Bill Aims to Give Agencies Furlough Flexibility
Legislation would exempt 'essential employees' from unpaid leave by following government shutdown guidance.
Senate legislation introduced Monday would allow federal agencies to decide which employees should stay on the job during sequestration.
The bill would exempt “essential employees” from furlough during sequestration, using the same language to differentiate essential and nonessential employees as during a government shutdown. An essential employee is one who “performs work involving the safety of human life or the protection of property, as determined by the head of the agency,” according to government shutdown guidance from the Office of Personnel Management.

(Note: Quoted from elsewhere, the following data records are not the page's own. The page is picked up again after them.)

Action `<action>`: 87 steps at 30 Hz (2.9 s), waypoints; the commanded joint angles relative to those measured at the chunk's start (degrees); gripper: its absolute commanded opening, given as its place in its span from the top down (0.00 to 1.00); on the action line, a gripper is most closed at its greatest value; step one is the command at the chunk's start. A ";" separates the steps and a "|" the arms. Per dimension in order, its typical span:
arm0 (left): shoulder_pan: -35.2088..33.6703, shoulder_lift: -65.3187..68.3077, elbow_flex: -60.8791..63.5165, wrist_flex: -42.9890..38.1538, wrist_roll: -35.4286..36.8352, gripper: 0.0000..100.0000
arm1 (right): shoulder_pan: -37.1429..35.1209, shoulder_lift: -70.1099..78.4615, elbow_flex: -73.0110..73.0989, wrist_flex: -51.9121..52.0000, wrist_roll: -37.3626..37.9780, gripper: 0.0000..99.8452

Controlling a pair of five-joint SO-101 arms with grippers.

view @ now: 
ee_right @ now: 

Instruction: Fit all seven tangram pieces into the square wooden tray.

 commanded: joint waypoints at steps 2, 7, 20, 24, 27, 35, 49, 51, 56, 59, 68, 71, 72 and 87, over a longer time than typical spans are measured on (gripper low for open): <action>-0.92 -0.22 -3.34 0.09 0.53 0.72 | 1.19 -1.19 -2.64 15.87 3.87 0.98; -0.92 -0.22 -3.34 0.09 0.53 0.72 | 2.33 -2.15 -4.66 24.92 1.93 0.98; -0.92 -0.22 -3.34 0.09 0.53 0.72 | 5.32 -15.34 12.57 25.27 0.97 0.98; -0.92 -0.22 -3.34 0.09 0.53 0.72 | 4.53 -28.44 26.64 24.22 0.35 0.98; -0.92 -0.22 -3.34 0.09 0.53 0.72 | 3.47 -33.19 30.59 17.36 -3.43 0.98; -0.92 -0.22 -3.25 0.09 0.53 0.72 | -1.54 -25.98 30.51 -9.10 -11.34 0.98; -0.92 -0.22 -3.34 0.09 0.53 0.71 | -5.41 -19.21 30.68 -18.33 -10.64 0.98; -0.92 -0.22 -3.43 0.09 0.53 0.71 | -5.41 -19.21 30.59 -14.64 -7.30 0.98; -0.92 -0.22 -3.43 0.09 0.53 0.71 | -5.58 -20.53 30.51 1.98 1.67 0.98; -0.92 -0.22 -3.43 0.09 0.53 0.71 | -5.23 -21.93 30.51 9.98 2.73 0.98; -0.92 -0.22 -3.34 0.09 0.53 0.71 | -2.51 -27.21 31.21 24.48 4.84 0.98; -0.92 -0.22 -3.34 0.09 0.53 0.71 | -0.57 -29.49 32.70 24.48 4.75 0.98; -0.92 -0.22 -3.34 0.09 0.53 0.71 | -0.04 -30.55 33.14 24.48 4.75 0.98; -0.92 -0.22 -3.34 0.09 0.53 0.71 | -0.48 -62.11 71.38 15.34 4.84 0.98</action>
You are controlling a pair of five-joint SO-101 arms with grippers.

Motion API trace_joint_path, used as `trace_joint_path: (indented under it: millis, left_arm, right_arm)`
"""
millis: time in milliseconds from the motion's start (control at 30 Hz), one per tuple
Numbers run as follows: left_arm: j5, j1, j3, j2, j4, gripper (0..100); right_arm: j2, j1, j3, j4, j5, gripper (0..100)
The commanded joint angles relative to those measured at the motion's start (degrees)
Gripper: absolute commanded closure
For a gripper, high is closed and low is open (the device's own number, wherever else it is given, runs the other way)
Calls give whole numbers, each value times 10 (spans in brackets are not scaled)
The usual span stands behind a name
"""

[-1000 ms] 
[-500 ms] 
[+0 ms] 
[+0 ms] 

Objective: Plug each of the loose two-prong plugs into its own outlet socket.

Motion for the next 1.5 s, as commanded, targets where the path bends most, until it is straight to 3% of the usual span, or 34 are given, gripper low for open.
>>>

The legislation also would provide agency heads with the authority to shift funds in their budgets to avoid furloughing essential employees during sequestration. Agencies must seek congressional approval for such reprogramming requests.
OPM distinguishes administrative furloughs from shutdown furloughs, the latter resulting from a lapse in congressionally-appropriated funding. Administrative furloughs, which agencies are dealing with now as a result of the sequester, are “a planned event by an agency which is designed to absorb reductions necessitated by downsizing, reduced funding, lack of work, or any other budget situation other than a lapse in appropriations,” stated OPM’s April guidance on administrative furloughs.
Many agencies have said they lack flexibility to determine which employees to furlough. The Agriculture Department, for instance, said it would have to furlough food inspectors because of sequestration. That prompted Sens. Roy Blunt, R-Mo., and Mark Pryor, D-Ark., to add funds last month to the fiscal 2013 continuing resolution to ensure no meat inspectors would be furloughed. Advocates for other civilian employees, including those in air traffic control, are looking for similar exemptions.
Blunt is sponsoring the bill introduced Monday, dubbed the 2013 Essential Services Act. He unsuccessfully tried to add it as an amendment to the CR, which keeps the government running through Sept. 30. “This bill will help ensure the Obama administration spends taxpayers’ hard-earned dollars in a way that prioritizes our nation’s economy, protects private-sector jobs, and defends our national security,” Blunt said.
But agencies already might have some flexibility when determining administrative furloughs. “Agencies are responsible for identifying the employees affected by administrative furloughs based on budget conditions, funding sources, mission priorities (including the need to perform emergency work involving the safety of human life or protection of property), and other mission-related factors,” OPM’s April guidance stated.
Whether agencies truly are able to tap that flexibility right now is another story.